The changes maintained by the reporter can also influence the supporters of the day trade, stock trading technique in a short time span. Although most financial market experts do not recommend it, the practice has gained fame in recent years with the popularization of financial influencers on social networks. Sabino left in the report the economic team’s proposal for a 15% tax on fixed and variable income trading. The report, however, removes the taxation of come-quotas — as the anticipation of the taxation of Income Tax on investment funds is called — from real estate and agribusiness funds. For Frederico Bastos, professor of tax law at Insper, the rapporteur’s version meets most of the market’s demands and also brings a clearer wording than the original document drawn up by the Ministry of Economy. “The first proposal had more than 20 themes to be changed, while the new one focuses on five subjects, which generates greater investor optimism,” he says.
Understand the main points of the tax reform
There is still no forecast for the approval of the reform in the National Congress. The text is with the rapporteur, who can still make changes before presenting a final version.
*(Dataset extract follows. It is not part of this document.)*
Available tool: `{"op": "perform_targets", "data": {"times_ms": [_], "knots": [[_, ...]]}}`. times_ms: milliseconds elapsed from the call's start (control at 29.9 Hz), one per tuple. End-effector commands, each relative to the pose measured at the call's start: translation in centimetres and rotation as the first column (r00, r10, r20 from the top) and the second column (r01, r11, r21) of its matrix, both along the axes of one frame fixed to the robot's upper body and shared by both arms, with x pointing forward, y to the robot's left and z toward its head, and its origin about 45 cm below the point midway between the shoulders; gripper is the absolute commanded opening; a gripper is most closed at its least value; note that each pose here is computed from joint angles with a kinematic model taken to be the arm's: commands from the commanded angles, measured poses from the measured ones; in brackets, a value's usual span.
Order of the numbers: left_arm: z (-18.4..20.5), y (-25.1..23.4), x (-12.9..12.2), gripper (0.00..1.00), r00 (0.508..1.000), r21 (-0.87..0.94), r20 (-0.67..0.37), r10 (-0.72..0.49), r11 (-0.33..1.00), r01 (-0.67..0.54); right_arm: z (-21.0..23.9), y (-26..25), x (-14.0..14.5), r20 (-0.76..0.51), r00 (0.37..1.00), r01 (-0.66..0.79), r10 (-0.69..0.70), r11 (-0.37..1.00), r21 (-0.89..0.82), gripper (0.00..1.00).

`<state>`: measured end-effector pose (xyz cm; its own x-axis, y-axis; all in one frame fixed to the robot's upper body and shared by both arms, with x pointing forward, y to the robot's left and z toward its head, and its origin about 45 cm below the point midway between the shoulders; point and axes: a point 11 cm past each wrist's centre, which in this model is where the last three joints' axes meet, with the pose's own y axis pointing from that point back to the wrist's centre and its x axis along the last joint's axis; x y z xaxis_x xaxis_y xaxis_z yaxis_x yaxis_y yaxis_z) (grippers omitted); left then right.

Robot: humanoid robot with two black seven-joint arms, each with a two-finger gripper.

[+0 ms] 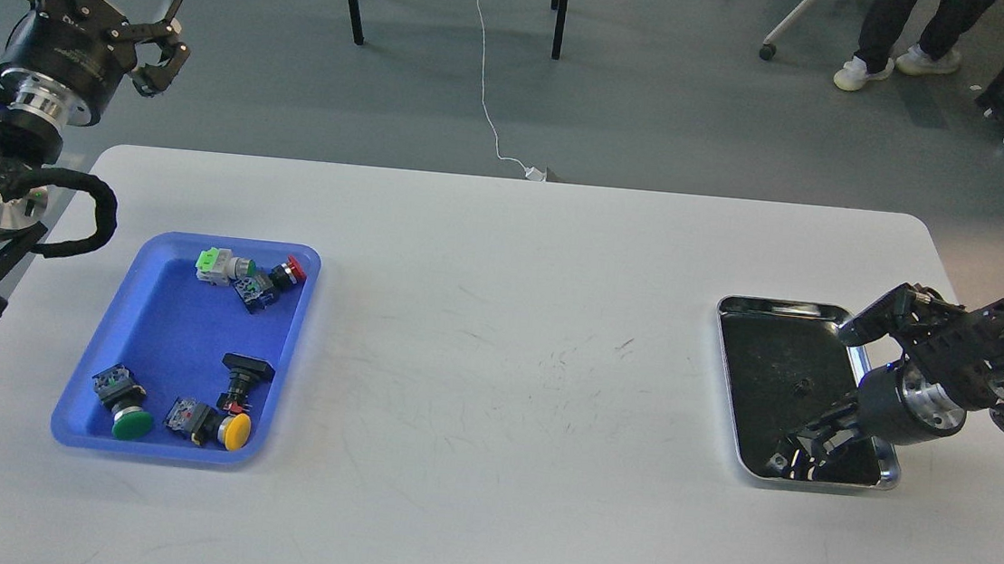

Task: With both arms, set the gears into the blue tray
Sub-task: 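Lower the right gripper into the metal tray and grasp a small black gear, then carry the black gear to the table center and release it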

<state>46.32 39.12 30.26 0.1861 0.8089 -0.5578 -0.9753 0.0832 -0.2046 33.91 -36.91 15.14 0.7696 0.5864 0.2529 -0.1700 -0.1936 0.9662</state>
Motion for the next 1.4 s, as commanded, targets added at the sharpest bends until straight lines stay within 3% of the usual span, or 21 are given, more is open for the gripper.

The bill has to be voted on later this year to be valid from 2022. The report on the second stage of the tax reform was presented on Tuesday, 13, to the leaders of Congress. The text was conceived on top of the original document delivered by the Minister of Economy, Paulo Guedes, to the president of the Chamber, Arthur Lira (PP-AL), at the end of June. Since 1996, dividends have been exempt from taxation in the country. Sabino’s proposal defines a 20% tax for micro and small companies that distribute more than R$20,000 per month. Last week, however, the congressman stated that he is studying to lower the limit to R$ 2,500. The changes should not have an effect on investments, as they target smaller companies.
Among the main changes, Sabino’s text proposed a 12.5 percentage point cut in the Corporate Income Tax (IRPJ). The measure foresees the reduction of the current charge from 15% to 5% in 2022 and 2.5% from 2023. In the original project, the economic team proposed two consecutive cuts of 2.5 percentage points in 2022 and 2023. The text maintains the additional 10% charge for companies earning more than R$20,000 per month and does not change the additional 9% tax on Social Contribution on Net Income (CSLL). In the current system, accumulated taxation reaches 34% for large companies. With the change, taxation would drop to 12.5% of Income Tax, plus 9% of CSLL, totaling 21.5%. For companies with less than R$ 20 thousand in monthly income, the measure will reduce the tax from 24% to 11.5% in 2023. The congressman classified the text as “bold, but also coherent and prudent”. “The core of the project is exactly to change the spectrum of taxation in our country. We are giving relief, reducing the burden of those who produce and undertake in Brazil and offsetting this with the taxation of profits and dividends, a type of taxation applied throughout the world”, said Sabino.